Intensive efforts to rehabilitate Thompson and Venables have apparently been successful (authorities learned from their failure to provide any treatment for 11 year old Mary Bell, and then transferring her to an adult prison at 18, in the 1950s). But there is little media sympathy for Thompson and Venables’ documented remorse, the mitigating circumstances (abuse and neglect), or for the fact that for the rest of their lives both will be fearful and apprehensive. They will be: reviewed, observed and reported upon; could at any time have their cover blown; vulnerable to threats, blackmail, assaults (or worse); and live with their memories and their consciences. 

After self-appointed vigilantes and James Bulger’s father threatened to ‘hunt them down’ when the boys were released, Thompson and Venables’ identities were protected by a High Court injunction for the rest of their lives. Their ‘unique notoriety’ had made each of them a perpetual target.  

Yet, many observers expect that one or both boys will be exposed, sooner or later. Our preoccupation with the terrible crime they committed when they were children has never been matched with an understanding of the abused and neglected children they were then, and the survivors they have become today. Their crime has put them beyond the pale of childhood: outlaws for life. 

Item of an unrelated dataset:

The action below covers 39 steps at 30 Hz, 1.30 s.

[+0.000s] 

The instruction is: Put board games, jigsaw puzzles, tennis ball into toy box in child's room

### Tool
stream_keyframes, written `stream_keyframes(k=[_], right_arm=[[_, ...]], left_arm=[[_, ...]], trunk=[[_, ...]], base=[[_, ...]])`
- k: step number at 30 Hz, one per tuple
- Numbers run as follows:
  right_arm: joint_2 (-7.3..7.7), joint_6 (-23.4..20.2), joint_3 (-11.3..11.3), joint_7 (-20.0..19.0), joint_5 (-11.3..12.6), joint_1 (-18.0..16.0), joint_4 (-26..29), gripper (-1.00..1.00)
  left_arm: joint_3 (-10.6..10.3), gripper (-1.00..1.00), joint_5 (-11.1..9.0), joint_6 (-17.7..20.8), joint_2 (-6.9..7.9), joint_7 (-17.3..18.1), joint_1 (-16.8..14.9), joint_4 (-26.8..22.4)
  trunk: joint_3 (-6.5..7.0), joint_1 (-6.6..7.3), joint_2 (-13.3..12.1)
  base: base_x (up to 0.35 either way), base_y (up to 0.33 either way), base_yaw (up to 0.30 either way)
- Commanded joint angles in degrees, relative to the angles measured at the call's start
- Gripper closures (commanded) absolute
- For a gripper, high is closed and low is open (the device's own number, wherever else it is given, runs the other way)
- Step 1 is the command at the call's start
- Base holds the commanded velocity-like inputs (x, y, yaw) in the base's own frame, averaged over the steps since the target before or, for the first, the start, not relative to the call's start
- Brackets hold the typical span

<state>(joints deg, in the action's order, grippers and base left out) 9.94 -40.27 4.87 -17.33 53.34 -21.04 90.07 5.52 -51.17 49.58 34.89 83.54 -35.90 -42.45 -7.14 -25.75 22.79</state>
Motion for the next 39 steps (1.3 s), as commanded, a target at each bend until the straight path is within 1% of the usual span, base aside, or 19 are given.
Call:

James Bulger’s mother is, understandably, bitter about the ‘rewards’ these boys have received for killing her son. Her solicitor said that their new identities were problematic: ‘he could be playing football or drinking next to you in a pub,’ he said.  

There is, statistically, a greater likelihood that there is a child abuser, a wife-basher, a thief or a rapist in your bus queue.  

We will have matured as a society when we accept, fully, that no child is responsible for their acts as an adult is, because they are children. When they do dreadful acts, they can be redeemed. We must understand and work within their developmental and emotional needs with respect for their special rights and extra chances which are due to all children, and all victims.  

This article first appeared in DCI-Australia’s Australian Children’s Rights News No. 29 June 2001.